- [Task instructions]:
Retype only the lines at the head of the records, first through the one with "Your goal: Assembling", exactly as written.

- [Recorded information]:
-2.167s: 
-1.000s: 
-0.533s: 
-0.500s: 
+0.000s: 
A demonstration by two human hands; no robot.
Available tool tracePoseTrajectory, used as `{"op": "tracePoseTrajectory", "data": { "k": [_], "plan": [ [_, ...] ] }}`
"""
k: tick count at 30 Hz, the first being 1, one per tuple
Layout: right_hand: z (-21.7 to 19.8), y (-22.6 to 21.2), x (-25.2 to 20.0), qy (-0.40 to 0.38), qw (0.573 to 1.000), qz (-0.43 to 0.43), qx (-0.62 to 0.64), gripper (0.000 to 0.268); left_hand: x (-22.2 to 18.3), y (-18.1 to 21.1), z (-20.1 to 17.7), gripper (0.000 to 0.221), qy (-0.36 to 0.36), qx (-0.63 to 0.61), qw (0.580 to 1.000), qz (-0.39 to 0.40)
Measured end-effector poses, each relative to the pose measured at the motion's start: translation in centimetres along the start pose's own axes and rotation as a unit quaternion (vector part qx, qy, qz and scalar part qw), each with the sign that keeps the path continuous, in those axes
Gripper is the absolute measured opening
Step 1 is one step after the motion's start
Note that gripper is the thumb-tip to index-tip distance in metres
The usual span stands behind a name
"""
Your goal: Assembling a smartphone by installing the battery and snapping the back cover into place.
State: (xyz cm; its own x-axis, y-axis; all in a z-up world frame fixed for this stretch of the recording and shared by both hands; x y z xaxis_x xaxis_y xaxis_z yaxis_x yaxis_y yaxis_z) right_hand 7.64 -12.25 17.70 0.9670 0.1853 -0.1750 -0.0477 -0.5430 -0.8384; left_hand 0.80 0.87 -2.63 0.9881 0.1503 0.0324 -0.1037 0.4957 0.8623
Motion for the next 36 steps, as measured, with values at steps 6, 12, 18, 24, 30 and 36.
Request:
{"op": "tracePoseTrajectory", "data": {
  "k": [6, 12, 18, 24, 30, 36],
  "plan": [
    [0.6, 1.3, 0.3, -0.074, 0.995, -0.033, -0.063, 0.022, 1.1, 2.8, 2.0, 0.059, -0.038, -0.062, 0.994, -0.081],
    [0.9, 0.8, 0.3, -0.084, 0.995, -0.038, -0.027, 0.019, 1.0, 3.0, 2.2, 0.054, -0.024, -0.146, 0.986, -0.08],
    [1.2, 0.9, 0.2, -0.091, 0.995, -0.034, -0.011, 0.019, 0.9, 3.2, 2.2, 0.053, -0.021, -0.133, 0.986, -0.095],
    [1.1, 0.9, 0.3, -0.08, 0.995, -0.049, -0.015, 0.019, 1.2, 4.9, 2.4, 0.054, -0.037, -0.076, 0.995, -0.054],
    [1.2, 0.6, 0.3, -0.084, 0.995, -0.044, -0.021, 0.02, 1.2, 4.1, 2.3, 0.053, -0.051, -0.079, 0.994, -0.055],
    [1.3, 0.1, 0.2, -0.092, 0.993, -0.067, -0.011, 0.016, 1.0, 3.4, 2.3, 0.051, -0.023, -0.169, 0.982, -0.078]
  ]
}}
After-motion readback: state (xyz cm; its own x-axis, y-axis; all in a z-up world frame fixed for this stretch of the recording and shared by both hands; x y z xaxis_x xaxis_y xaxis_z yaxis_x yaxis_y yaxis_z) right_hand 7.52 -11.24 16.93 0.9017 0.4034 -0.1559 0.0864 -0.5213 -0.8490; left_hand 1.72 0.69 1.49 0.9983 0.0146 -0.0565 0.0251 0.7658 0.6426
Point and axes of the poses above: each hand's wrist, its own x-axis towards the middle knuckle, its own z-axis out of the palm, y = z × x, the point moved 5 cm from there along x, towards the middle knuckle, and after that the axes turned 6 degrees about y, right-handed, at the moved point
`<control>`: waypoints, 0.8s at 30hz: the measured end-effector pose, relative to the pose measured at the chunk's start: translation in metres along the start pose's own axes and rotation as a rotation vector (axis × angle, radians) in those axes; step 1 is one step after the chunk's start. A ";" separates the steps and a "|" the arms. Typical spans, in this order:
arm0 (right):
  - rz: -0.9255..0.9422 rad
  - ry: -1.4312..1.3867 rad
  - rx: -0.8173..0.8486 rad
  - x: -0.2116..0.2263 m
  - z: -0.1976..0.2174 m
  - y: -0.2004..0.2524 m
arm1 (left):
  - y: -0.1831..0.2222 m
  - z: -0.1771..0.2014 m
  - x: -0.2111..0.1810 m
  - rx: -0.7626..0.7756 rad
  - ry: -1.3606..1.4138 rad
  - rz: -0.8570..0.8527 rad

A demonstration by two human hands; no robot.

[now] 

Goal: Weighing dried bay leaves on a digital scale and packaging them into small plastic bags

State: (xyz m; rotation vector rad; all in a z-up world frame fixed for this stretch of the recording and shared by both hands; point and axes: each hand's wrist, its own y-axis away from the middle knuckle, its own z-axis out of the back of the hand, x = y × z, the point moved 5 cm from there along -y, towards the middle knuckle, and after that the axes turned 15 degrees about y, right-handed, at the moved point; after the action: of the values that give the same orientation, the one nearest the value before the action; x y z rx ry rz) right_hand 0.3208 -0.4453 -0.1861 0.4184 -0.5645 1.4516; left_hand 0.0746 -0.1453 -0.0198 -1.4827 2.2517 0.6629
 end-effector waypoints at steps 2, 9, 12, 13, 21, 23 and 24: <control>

- [Answer below]:
-2.167s: 
-1.000s: 
-0.533s: 
-0.500s: 
+0.000s: 
A demonstration by two human hands; no robot.
Available tool tracePoseTrajectory, used as `{"op": "tracePoseTrajectory", "data": { "k": [_], "plan": [ [_, ...] ] }}`
"""
k: tick count at 30 Hz, the first being 1, one per tuple
Layout: right_hand: z (-21.7 to 19.8), y (-22.6 to 21.2), x (-25.2 to 20.0), qy (-0.40 to 0.38), qw (0.573 to 1.000), qz (-0.43 to 0.43), qx (-0.62 to 0.64), gripper (0.000 to 0.268); left_hand: x (-22.2 to 18.3), y (-18.1 to 21.1), z (-20.1 to 17.7), gripper (0.000 to 0.221), qy (-0.36 to 0.36), qx (-0.63 to 0.61), qw (0.580 to 1.000), qz (-0.39 to 0.40)
Measured end-effector poses, each relative to the pose measured at the motion's start: translation in centimetres along the start pose's own axes and rotation as a unit quaternion (vector part qx, qy, qz and scalar part qw), each with the sign that keeps the path continuous, in those axes
Gripper is the absolute measured opening
Step 1 is one step after the motion's start
Note that gripper is the thumb-tip to index-tip distance in metres
The usual span stands behind a name
"""
Your goal: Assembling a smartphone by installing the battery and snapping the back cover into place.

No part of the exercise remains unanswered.